Once discharged, our patients still have access to the care team around the clock for 30 days in case of any emergencies, health concerns or other issues. Please contact your insurance provider to make sure that this post-acute period care is covered.

Throughout the process, your primary care physician is updated on your progress.

Hear From Our Patients

  • COVID-19 patient welcomes care through Adventist Health Hospital@Home

    Terri Miller

    When Terri Miller took a COVID-19 test in order to travel to Maui, she got the surprise of her life. She tested positive, despite having no symptoms.

    Convinced the result must be a false positive, she took another test. It too said she was positive.
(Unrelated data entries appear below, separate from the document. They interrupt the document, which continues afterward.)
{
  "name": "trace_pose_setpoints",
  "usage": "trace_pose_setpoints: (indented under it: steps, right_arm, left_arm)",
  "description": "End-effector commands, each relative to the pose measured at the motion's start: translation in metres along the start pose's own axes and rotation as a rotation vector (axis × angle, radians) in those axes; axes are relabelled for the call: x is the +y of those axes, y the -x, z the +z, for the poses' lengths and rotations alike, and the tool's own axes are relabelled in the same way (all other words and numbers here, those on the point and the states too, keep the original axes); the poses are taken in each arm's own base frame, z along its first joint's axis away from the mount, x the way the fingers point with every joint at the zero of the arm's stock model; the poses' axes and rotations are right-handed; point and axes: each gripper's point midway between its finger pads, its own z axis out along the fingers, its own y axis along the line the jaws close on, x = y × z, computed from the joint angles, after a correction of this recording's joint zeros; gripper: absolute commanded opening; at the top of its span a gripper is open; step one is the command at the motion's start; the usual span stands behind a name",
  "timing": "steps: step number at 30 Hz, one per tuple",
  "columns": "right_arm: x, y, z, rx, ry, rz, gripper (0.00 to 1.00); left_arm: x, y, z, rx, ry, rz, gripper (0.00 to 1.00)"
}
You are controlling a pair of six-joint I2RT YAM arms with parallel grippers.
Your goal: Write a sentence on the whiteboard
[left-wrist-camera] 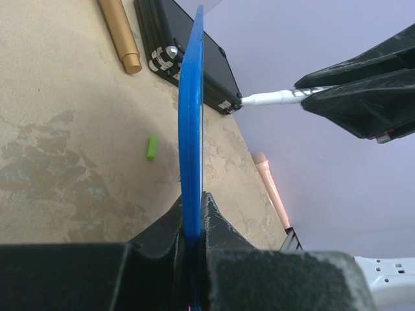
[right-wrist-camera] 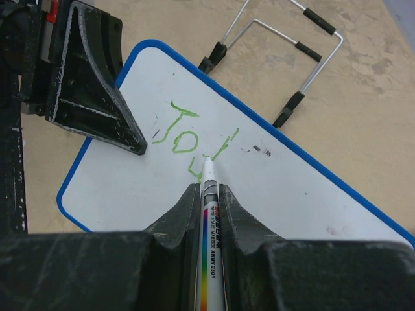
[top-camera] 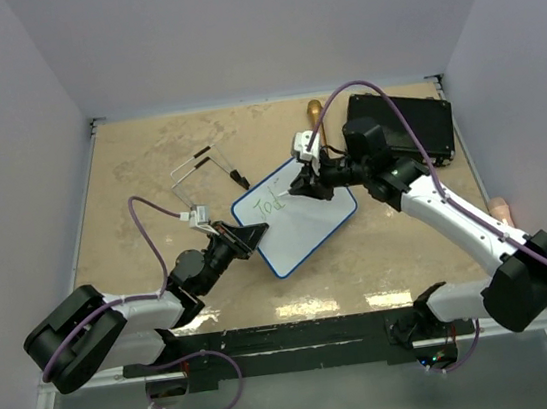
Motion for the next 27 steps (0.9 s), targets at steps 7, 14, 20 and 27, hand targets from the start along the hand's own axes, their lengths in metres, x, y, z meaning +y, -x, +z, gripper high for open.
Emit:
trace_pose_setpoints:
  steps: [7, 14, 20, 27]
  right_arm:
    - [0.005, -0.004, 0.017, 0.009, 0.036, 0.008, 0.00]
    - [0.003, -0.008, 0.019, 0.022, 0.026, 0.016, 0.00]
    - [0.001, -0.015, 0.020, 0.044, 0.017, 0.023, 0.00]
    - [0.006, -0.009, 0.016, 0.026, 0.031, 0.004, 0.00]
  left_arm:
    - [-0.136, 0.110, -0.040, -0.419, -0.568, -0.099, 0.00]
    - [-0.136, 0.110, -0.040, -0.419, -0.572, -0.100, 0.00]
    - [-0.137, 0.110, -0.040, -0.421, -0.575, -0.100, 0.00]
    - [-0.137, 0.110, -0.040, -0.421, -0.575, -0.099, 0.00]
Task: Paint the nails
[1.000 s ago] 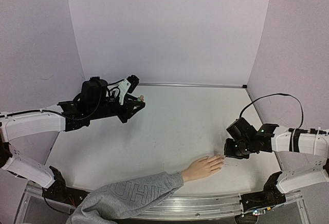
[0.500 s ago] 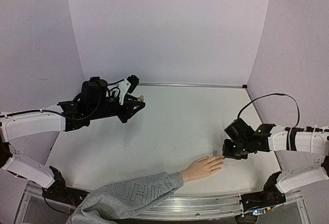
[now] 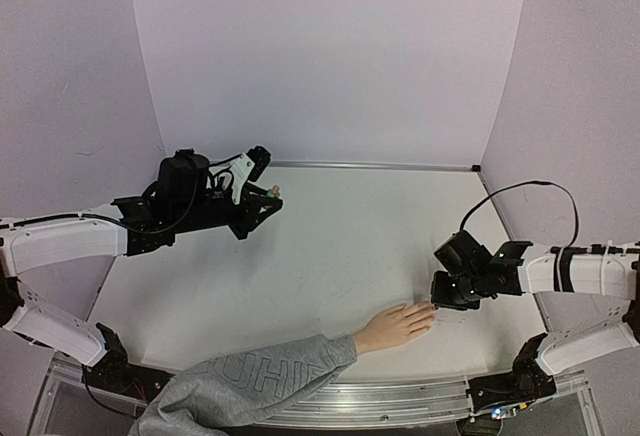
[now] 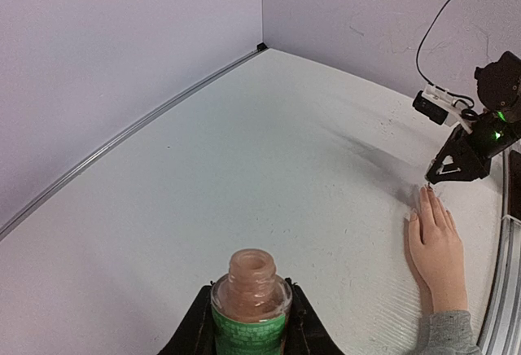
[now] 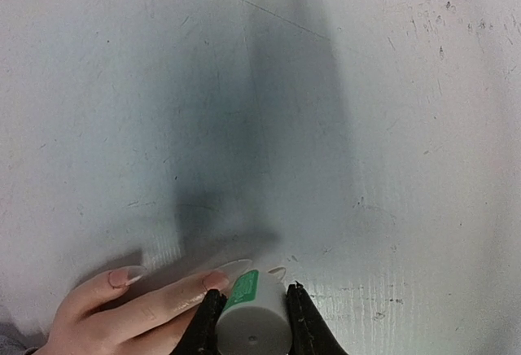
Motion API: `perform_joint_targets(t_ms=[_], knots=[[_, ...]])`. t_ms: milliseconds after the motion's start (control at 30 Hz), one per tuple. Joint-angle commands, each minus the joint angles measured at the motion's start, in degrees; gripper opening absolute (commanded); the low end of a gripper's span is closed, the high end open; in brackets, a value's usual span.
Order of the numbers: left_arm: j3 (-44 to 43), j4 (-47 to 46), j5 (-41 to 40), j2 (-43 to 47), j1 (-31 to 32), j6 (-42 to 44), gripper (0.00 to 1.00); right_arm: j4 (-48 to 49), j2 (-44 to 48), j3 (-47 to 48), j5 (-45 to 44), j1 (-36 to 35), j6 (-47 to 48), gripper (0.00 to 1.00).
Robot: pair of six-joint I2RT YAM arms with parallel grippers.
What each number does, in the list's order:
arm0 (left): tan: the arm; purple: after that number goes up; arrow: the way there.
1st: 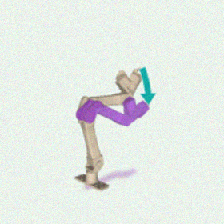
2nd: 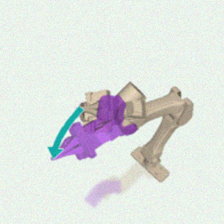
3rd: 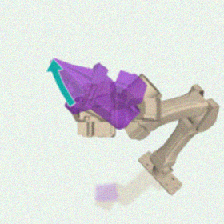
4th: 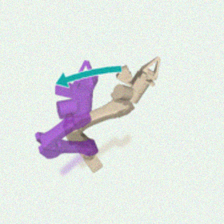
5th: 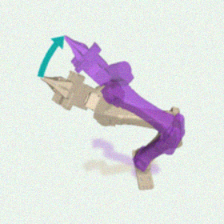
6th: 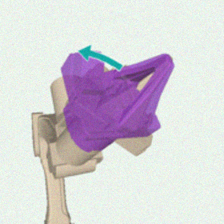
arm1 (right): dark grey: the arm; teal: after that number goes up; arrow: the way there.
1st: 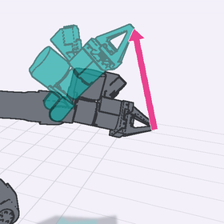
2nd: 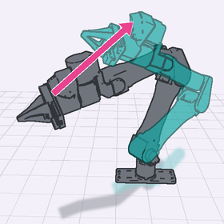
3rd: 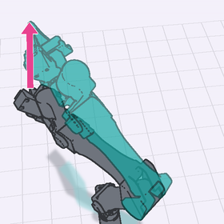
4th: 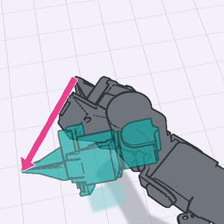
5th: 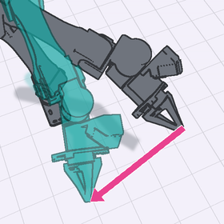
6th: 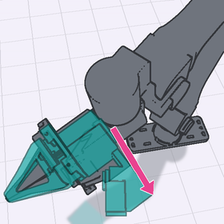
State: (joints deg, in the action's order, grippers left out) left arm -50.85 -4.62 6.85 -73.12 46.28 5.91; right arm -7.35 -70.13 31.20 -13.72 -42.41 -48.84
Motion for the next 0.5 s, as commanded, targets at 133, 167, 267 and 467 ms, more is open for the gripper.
perform_joint_targets(t_ms=[133, 167, 267, 467], knots=[[-1.5, -3.3, -0.2, 0.7, -0.3, 0.1, 0.0, -0.9, -1.6, 0.5, -2.1, 0.1, 0.0, 0.0], [-1.5, -3.3, -0.2, 0.6, -0.3, 0.1, 0.0, -0.9, -1.8, 0.6, -2.2, 0.1, 0.0, 0.0], [-1.5, -3.3, -0.3, 0.6, -0.3, 0.1, 0.0, -0.9, -2.5, 0.8, -2.7, 0.1, 0.0, 0.0], [-1.5, -3.3, -0.4, 0.5, -0.3, 0.3, 0.0, -0.7, -2.9, 0.9, -3.8, 0.1, -0.9, 0.0]])
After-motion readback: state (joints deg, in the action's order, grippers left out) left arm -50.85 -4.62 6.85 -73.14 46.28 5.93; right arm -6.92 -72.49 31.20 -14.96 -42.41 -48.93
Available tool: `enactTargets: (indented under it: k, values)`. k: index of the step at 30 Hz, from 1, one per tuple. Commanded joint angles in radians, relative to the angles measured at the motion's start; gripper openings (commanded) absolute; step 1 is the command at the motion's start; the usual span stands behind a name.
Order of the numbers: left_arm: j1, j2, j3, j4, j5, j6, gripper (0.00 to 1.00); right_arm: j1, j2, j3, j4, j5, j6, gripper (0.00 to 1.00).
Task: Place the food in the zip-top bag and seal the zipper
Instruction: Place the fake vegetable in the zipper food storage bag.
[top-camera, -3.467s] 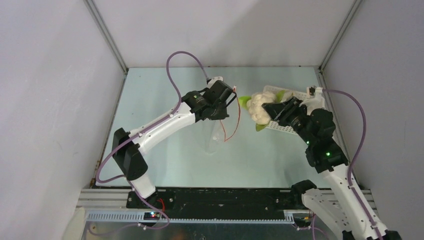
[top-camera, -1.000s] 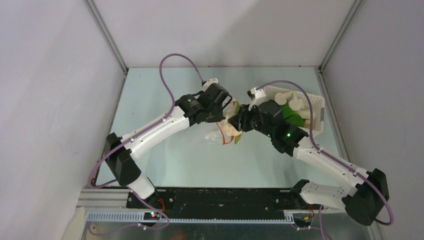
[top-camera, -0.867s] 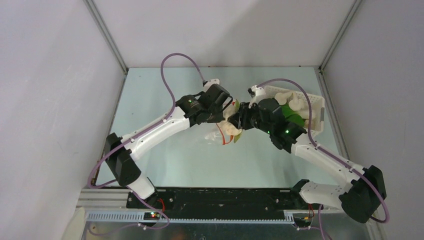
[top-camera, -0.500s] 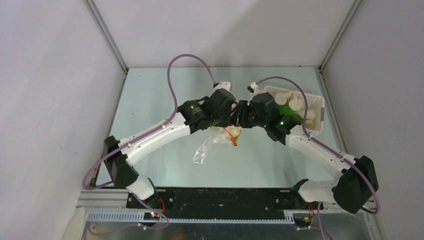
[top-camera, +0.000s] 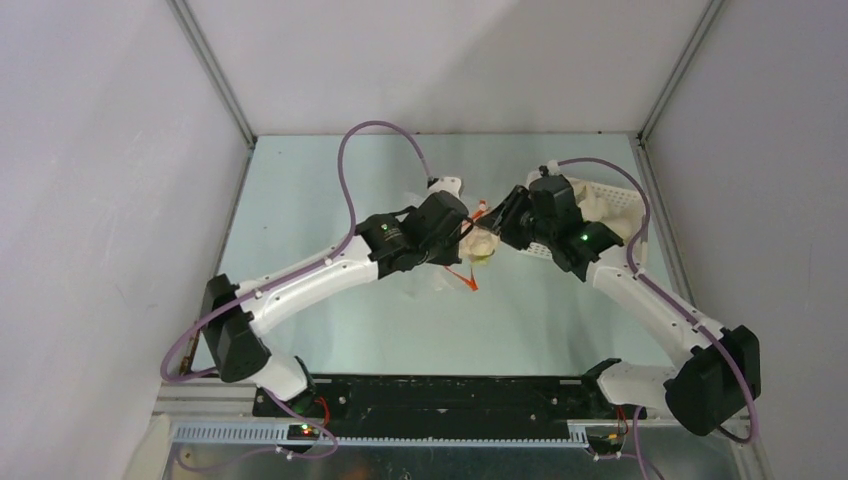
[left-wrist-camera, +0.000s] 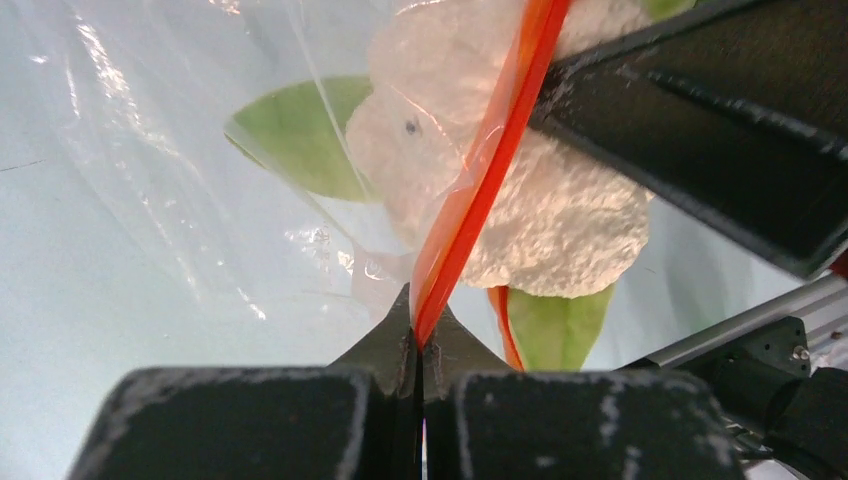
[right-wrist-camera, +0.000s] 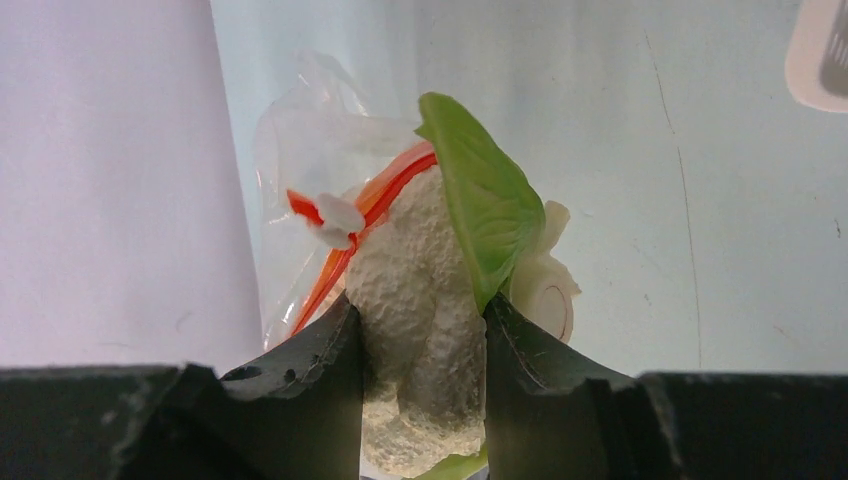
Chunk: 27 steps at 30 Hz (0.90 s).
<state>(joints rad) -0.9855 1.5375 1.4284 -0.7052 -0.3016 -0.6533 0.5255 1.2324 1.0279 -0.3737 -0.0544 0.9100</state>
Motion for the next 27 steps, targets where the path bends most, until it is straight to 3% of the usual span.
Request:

    Terri was unvaccinated, as was her husband, David. “David and I had chosen not to get vaccinated, for a variety of different reasons,” she explains.

    Soon, the disease symptoms showed up: chills, fever, cough and body aches. Six days after her positive test, Terri was sick enough to have a telemedicine visit with a doctor. The doctor prescribed steroids, antibiotics, anti-inflammatory drugs and antivirals. The treatment provided relief, and in two days she felt much better.

    But the relief was short-lived. Struggling to breathe two days later, Terri went to the emergency room and was admitted to the hospital at Adventist Health Portland. “It’s a very isolated place to be in the hospital with COVID,” Terri says. Though she appreciated the “phenomenal” care she received, she found it difficult to be alone in a small hospital room, especially when she felt ill and afraid.

    To Terri’s relief, the hospital had another option: Adventist Health Hospital@Home. Through this program, she could benefit from the latest hospital technology and real-time monitoring from the comfort of home. Adventist Health offers the service in the Portland area and in five California communities, working with partner Medically Home, which supports home-based hospital care across the United States.

    Terri’s Adventist Health team set up a temporary virtual hospital unit for her, and two providers visited her every day to do blood draws and take X-rays. She had meals delivered, and a telemedicine provider was available on demand.

    Terri said she enjoyed having more space and having her husband with her.

    “I am thankful that I ended up in the Adventist Health system,” Terri says. “They are on the forefront of medical awareness for COVID, and there are not enough exclamation points for me to express the caring compassionate educational supportive team that is building this program.”

    Terri spent about two weeks in the program supported by oxygen therapy as her lungs healed. She continues to pray that no new symptoms appear and that she recovers completely.

    Given a second chance, Terri says she would do some things differently. “In reality, I probably would have chanced taking a vaccination, as I am now aware that the variants are going to continue to spread in the hosts that are not vaccinated,” she says. “And I would have entered the hospital earlier.”

    For today, it’s enough to watch the progression of her lung capacity and hope the effects of COVID-19 are temporary. Her advice to others is simple: “Be safe. Be well.”